Task instructions: Write out the following listing's lines from the one with "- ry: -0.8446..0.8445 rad" to the one with "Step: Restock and", exactly, with both included and no others.

The data:
=-=-=

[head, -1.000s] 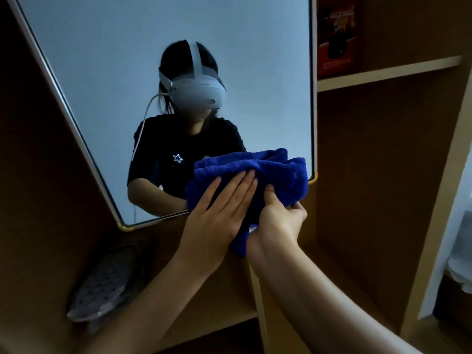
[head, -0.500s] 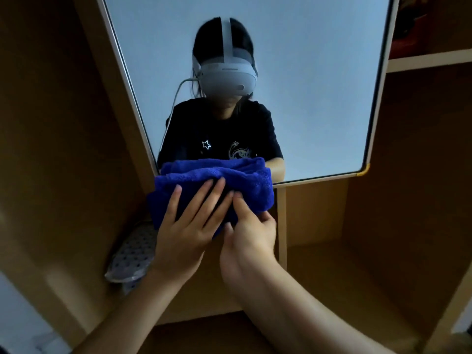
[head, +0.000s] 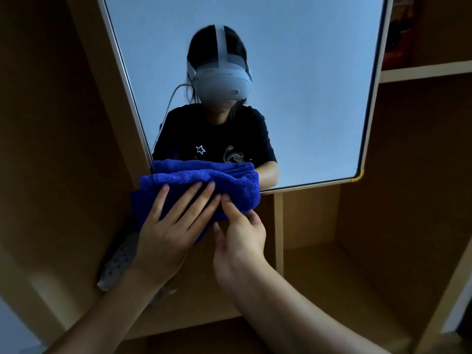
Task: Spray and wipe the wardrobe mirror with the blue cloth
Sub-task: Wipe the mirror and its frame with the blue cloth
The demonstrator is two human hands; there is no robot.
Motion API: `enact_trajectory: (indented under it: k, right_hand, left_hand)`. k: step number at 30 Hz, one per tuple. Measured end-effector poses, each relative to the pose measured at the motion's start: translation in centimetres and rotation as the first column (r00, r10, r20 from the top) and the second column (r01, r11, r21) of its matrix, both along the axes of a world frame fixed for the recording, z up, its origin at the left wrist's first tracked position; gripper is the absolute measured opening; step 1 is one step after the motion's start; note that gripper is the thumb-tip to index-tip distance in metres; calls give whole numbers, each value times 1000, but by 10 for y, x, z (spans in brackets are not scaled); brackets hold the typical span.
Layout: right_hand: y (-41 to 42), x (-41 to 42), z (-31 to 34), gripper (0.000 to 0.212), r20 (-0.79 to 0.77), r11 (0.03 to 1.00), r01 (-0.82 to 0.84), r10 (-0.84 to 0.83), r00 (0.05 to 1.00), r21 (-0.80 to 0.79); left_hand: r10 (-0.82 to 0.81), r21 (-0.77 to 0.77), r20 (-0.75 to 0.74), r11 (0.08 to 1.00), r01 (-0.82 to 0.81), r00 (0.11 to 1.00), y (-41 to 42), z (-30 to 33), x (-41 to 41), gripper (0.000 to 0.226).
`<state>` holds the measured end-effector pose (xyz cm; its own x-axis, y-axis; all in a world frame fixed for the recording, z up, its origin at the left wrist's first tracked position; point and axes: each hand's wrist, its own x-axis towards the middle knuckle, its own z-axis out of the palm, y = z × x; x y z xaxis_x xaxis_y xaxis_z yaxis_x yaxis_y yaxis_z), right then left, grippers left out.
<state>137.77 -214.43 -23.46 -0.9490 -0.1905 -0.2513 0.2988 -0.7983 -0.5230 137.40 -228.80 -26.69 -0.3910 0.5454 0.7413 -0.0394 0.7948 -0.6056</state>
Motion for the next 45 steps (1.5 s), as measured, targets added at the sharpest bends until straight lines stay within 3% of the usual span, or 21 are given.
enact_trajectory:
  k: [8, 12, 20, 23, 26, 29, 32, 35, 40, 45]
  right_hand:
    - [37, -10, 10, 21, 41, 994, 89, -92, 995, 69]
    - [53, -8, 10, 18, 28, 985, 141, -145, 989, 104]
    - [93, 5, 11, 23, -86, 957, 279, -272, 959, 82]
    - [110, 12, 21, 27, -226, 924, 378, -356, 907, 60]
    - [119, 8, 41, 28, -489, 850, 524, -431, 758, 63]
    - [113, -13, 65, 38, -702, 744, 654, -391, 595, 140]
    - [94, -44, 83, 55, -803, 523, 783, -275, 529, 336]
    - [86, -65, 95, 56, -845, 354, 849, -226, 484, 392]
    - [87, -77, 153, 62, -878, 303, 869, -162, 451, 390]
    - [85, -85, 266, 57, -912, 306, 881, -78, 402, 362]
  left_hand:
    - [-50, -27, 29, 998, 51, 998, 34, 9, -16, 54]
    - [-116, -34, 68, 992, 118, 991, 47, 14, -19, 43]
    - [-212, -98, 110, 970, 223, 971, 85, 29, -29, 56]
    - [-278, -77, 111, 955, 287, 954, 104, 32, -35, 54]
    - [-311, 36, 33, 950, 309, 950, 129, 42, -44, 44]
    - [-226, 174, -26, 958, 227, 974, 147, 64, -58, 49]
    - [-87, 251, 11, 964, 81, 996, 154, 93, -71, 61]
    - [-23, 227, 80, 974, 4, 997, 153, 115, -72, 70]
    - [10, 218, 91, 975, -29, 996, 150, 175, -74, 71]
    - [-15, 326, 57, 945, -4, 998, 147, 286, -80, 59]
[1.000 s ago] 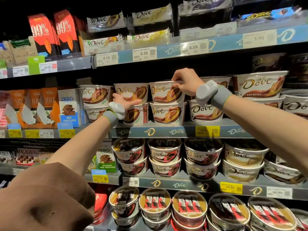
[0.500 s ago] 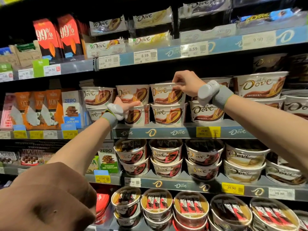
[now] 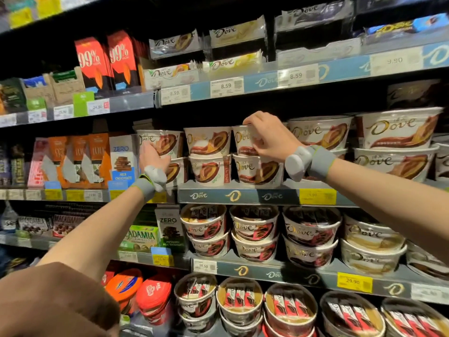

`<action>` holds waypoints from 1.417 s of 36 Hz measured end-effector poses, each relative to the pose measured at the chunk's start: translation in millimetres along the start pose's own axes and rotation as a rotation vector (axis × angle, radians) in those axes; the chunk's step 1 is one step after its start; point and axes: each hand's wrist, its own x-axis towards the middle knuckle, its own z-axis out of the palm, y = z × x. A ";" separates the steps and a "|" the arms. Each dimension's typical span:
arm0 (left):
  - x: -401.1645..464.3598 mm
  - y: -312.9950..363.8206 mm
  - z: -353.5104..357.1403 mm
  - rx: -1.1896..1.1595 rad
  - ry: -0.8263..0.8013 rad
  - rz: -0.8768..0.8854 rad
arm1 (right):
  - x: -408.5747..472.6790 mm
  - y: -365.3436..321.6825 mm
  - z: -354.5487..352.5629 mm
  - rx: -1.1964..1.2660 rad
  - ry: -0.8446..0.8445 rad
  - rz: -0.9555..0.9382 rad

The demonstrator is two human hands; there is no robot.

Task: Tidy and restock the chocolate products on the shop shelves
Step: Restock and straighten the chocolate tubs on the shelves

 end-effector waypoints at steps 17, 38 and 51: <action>61.1 -23.7 -9.3 0.071 -0.157 0.159 | 54.5 -24.7 51.3 -0.252 -0.010 -0.031; 74.7 -32.3 0.7 -0.126 -0.140 0.139 | 87.3 -35.1 60.1 -0.319 -0.119 0.095; 63.3 -35.7 2.5 -0.187 -0.129 0.133 | 81.5 -44.6 55.7 -0.275 -0.117 0.118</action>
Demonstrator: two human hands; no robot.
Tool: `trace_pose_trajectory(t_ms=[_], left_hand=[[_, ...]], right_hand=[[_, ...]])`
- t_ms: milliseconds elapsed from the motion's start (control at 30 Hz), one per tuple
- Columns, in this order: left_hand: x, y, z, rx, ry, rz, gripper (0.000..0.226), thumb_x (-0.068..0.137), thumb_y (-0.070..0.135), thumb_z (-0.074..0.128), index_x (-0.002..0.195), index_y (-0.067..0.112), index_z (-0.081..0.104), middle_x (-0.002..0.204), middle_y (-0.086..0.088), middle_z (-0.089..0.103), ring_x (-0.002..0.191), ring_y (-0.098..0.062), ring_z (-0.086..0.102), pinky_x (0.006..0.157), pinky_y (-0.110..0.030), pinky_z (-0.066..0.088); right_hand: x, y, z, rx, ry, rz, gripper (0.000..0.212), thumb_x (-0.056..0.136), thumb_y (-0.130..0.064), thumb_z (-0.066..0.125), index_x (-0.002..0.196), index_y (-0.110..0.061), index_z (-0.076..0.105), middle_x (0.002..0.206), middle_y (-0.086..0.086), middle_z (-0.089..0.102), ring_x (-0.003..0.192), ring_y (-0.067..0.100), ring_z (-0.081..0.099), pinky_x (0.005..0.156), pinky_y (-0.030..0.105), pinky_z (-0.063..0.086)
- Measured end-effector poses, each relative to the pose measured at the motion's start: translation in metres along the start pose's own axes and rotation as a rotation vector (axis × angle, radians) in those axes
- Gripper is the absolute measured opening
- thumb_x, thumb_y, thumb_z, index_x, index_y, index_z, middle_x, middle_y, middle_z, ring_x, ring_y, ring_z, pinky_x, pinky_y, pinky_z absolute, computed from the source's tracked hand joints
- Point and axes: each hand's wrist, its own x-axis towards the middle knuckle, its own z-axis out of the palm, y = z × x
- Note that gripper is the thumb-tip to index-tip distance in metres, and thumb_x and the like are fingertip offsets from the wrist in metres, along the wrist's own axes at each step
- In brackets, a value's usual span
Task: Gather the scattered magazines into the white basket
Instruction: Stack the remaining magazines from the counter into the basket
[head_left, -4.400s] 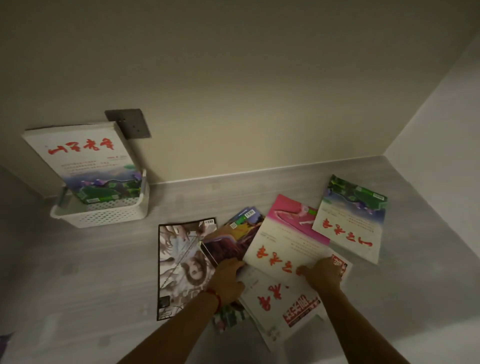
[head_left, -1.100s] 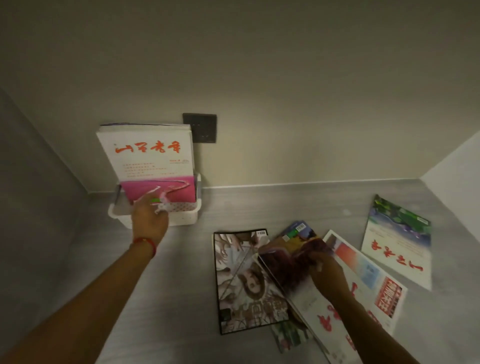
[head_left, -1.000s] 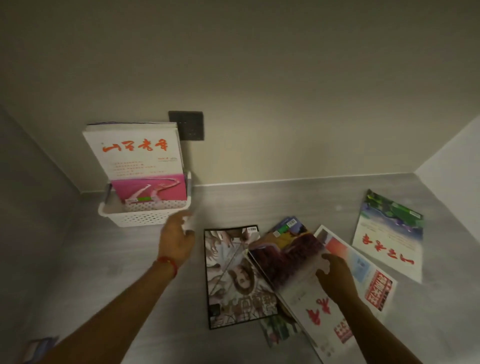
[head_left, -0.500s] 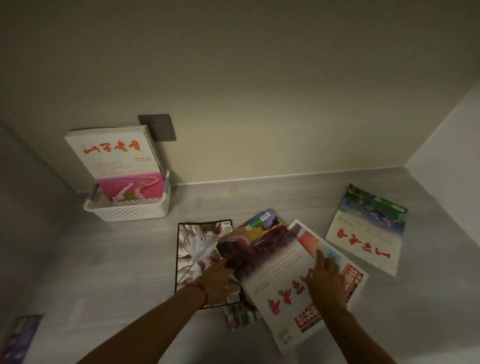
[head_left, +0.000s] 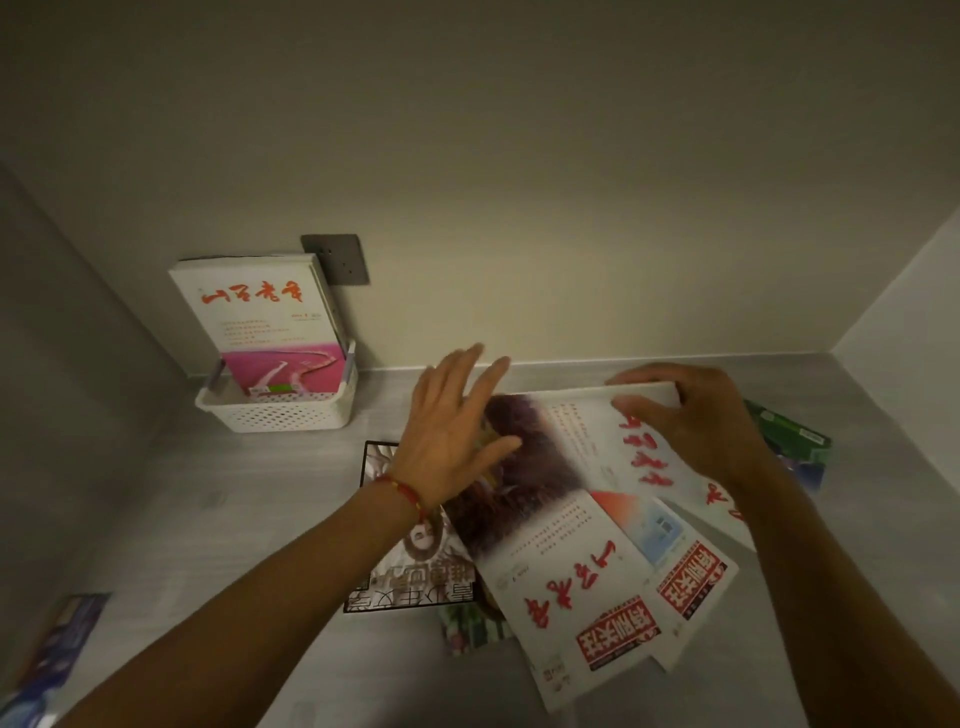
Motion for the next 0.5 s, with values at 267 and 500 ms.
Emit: trace_pose_trajectory(t_ms=[267, 500], left_hand=[[-0.012, -0.018, -0.026, -0.528, -0.054, -0.253, 0.018, 0.099, 0.028, 0.053, 0.114, 0.025, 0.062, 0.090, 0.000, 0.069, 0.087, -0.018, 0.067, 0.077, -0.040, 0.057], [-0.059, -0.076, -0.050, -1.041, 0.106, -0.807, 0.028, 0.096, 0.016, 0.056, 0.124, 0.013, 0.061, 0.118, -0.013, 0.069, 0.111, -0.033, 0.065, 0.098, -0.056, 0.051]], right_hand=[[0.055, -0.038, 0.034, -0.131, 0.139, -0.171, 0.031, 0.088, -0.033, 0.070, 0.118, -0.033, 0.062, 0.113, -0.016, 0.067, 0.100, -0.005, 0.061, 0.086, 0.011, 0.047], [0.051, -0.003, 0.112, 0.297, 0.288, 0.476, 0.042, 0.096, -0.051, 0.049, 0.130, -0.027, 0.051, 0.142, 0.007, 0.054, 0.113, 0.019, 0.058, 0.095, 0.039, 0.049]])
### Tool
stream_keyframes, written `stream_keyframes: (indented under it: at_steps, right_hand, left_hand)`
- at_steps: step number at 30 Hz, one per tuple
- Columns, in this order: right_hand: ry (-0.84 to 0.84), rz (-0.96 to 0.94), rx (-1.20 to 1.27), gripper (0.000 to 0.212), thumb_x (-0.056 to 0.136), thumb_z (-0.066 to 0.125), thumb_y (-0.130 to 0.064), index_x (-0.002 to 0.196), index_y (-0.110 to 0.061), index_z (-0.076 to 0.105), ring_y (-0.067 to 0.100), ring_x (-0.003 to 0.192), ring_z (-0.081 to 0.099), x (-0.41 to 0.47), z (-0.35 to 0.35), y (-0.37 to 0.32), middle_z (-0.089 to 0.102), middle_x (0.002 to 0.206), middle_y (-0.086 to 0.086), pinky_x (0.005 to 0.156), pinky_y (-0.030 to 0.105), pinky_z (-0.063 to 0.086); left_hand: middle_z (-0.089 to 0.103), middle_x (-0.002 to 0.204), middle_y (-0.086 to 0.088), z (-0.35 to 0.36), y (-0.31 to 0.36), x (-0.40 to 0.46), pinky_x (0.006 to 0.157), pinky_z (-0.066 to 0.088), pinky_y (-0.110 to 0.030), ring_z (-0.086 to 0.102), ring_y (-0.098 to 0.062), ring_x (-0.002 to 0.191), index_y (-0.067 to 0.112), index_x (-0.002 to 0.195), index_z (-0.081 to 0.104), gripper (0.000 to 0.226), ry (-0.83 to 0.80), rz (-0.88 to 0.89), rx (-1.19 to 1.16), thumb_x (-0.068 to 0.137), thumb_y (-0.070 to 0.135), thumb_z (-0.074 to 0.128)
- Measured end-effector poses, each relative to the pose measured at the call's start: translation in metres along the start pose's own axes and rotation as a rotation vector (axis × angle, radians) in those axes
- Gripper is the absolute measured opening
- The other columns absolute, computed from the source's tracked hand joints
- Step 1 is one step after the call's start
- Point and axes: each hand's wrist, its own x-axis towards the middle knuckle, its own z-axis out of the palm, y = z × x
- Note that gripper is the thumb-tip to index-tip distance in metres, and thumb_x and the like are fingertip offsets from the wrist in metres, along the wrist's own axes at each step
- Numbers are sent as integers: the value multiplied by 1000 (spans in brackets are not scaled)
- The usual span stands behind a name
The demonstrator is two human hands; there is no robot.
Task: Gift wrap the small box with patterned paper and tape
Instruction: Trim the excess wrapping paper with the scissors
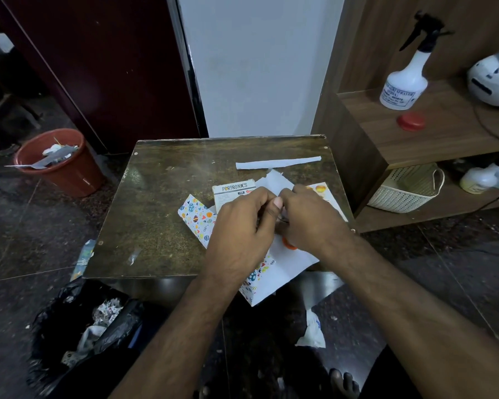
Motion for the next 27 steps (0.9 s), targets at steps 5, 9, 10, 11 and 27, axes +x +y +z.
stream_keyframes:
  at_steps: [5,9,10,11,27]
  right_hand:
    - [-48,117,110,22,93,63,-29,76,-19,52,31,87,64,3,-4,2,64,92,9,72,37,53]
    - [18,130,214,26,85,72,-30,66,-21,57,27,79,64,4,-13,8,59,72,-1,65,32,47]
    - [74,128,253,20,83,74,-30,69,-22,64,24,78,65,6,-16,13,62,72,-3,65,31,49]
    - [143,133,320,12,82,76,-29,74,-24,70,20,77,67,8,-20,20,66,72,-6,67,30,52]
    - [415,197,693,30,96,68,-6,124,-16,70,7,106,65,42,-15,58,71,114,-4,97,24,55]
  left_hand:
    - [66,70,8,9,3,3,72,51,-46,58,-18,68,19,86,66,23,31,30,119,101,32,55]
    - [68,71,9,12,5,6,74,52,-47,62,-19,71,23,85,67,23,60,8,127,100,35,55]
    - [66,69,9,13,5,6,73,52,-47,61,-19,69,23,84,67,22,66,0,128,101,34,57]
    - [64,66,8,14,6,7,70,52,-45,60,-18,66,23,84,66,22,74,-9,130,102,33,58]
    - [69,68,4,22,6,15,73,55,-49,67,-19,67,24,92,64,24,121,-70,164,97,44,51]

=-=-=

Exercise response:
  - ry: -0.8446..0.8445 rad
  - rz: -0.9555..0.9382 rad

The demonstrator is two human hands; there is no robot.

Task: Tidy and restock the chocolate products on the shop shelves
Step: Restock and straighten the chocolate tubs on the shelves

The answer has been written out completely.